Task instructions ▸
Write the data out again so that it matches word for word.

[Recorded data — start]

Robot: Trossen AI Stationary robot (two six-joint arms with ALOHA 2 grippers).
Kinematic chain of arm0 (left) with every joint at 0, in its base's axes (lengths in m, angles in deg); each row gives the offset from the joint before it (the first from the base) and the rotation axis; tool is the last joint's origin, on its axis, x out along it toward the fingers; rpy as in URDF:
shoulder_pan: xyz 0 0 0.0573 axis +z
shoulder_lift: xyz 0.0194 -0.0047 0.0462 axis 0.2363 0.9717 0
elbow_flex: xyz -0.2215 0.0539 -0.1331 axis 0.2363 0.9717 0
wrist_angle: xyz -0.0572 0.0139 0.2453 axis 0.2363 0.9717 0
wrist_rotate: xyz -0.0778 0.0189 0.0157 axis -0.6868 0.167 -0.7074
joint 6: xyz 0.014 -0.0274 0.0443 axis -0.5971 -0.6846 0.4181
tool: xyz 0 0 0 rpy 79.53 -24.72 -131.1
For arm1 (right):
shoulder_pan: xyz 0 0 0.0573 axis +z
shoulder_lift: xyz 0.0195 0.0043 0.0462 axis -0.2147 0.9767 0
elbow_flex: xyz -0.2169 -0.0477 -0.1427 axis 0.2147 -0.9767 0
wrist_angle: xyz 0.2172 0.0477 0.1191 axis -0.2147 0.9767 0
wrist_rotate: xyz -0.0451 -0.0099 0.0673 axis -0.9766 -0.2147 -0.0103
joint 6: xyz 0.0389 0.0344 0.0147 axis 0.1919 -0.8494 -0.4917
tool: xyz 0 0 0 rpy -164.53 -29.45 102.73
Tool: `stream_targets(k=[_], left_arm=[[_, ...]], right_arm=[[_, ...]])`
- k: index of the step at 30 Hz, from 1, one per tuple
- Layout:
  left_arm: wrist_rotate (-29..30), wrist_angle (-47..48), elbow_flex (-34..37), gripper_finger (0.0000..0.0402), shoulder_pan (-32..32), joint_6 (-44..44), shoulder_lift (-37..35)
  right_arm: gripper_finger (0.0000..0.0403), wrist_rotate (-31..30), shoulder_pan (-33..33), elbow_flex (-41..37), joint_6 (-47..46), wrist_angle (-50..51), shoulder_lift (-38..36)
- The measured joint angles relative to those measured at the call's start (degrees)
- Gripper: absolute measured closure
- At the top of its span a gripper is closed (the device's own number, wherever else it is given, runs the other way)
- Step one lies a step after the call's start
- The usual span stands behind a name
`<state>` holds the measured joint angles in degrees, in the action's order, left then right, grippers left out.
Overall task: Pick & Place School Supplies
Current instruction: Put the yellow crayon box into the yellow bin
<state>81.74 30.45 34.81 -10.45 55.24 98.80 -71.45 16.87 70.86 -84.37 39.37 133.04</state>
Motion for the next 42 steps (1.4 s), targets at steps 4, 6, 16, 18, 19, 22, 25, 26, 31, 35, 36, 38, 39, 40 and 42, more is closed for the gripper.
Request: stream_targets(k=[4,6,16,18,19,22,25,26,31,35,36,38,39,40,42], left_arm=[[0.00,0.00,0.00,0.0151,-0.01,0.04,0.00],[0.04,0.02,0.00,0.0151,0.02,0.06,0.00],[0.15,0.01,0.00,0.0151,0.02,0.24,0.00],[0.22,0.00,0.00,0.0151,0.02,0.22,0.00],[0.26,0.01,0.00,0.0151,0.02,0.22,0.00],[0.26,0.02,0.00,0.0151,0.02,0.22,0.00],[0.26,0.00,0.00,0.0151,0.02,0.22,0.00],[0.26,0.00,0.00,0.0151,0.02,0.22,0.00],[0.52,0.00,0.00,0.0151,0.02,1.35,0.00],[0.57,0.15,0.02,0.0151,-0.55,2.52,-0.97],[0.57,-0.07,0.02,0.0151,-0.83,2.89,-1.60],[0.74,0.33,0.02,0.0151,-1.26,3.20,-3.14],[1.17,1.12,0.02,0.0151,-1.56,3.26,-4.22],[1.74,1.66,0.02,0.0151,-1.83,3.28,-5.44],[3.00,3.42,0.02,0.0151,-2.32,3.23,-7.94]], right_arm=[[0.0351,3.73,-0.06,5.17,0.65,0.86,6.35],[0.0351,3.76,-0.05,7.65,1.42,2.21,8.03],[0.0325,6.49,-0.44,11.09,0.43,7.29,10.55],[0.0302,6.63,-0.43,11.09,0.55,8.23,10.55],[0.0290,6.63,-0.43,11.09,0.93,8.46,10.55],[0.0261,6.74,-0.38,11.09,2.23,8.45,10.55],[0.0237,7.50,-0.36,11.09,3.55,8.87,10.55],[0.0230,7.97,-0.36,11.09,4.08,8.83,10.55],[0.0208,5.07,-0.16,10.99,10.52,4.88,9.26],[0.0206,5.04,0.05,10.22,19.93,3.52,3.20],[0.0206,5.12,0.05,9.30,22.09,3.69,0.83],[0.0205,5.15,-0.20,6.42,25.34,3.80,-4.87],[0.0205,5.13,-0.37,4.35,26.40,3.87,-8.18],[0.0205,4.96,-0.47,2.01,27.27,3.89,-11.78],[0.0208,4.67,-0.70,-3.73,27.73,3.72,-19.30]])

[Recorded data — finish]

Solution to this problem ▸
Robot: Trossen AI Stationary robot (two six-joint arms with ALOHA 2 grippers).
Kinematic chain of arm0 (left) with every joint at 0, in its base's axes (lengths in m, angles in deg); each row gives the offset from the joint before it (the first from the base) and the rotation axis; tool is the last joint's origin, on its axis, x out along it toward the fingers; rpy as in URDF:
shoulder_pan: xyz 0 0 0.0573 axis +z
shoulder_lift: xyz 0.0194 -0.0047 0.0462 axis 0.2363 0.9717 0
elbow_flex: xyz -0.2215 0.0539 -0.1331 axis 0.2363 0.9717 0
wrist_angle: xyz -0.0572 0.0139 0.2453 axis 0.2363 0.9717 0
wrist_rotate: xyz -0.0778 0.0189 0.0157 axis -0.6868 0.167 -0.7074
joint 6: xyz 0.014 -0.0274 0.0443 axis -0.5971 -0.6846 0.4181
tool: xyz 0 0 0 rpy 79.53 -24.72 -131.1
For arm1 (right):
shoulder_pan: xyz 0 0 0.0573 axis +z
shoulder_lift: xyz 0.0195 0.0043 0.0462 axis -0.2147 0.9767 0
elbow_flex: xyz -0.2169 -0.0477 -0.1427 axis 0.2147 -0.9767 0
wrist_angle: xyz 0.2172 0.0477 0.1191 axis -0.2147 0.9767 0
wrist_rotate: xyz -0.0451 -0.0099 0.0673 axis -0.9766 -0.2147 -0.0103
joint 6: xyz 0.0389 0.0344 0.0147 axis 0.1919 -0.8494 -0.4917
tool: xyz 0 0 0 rpy -164.53 -29.45 102.73
Tool: `stream_targets(k=[_], left_arm=[[_, ...]], right_arm=[[_, ...]])`
- k: index of the step at 30 Hz, from 1, one per tuple
- Layout:
  left_arm: wrist_rotate (-29..30), wrist_angle (-47..48), elbow_flex (-34..37), gripper_finger (0.0000..0.0402), shoulder_pan (-32..32), joint_6 (-44..44), shoulder_lift (-37..35)
  right_arm: gripper_finger (0.0000..0.0403), wrist_rotate (-31..30), shoulder_pan (-33..33), elbow_flex (-41..37), joint_6 (-47..46), wrist_angle (-50..51), shoulder_lift (-38..36)
- The measured joint angles relative to those measured at the call's start (degrees)
- Gripper: absolute measured closure
- At the top of its span a gripper is closed (the device's own number, wherever else it is given, runs the other way)
- Step one lies a step after the call's start
- The usual span stands behind a name
`<state>` holds the measured joint angles in degrees, in the action's order, left then right, grippers left out.
Overall task: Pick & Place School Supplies
Current instruction: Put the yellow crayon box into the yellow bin
<state>81.74 30.45 34.81 -10.45 55.24 98.80 -71.45 16.87 70.86 -84.37 39.37 133.04</state>
Motion for the next 42 steps (1.4 s), targets at steps 4, 6, 16, 18, 19, 22, 25, 26, 31, 35, 36, 38, 39, 40 and 42, more is closed for the gripper.
Request: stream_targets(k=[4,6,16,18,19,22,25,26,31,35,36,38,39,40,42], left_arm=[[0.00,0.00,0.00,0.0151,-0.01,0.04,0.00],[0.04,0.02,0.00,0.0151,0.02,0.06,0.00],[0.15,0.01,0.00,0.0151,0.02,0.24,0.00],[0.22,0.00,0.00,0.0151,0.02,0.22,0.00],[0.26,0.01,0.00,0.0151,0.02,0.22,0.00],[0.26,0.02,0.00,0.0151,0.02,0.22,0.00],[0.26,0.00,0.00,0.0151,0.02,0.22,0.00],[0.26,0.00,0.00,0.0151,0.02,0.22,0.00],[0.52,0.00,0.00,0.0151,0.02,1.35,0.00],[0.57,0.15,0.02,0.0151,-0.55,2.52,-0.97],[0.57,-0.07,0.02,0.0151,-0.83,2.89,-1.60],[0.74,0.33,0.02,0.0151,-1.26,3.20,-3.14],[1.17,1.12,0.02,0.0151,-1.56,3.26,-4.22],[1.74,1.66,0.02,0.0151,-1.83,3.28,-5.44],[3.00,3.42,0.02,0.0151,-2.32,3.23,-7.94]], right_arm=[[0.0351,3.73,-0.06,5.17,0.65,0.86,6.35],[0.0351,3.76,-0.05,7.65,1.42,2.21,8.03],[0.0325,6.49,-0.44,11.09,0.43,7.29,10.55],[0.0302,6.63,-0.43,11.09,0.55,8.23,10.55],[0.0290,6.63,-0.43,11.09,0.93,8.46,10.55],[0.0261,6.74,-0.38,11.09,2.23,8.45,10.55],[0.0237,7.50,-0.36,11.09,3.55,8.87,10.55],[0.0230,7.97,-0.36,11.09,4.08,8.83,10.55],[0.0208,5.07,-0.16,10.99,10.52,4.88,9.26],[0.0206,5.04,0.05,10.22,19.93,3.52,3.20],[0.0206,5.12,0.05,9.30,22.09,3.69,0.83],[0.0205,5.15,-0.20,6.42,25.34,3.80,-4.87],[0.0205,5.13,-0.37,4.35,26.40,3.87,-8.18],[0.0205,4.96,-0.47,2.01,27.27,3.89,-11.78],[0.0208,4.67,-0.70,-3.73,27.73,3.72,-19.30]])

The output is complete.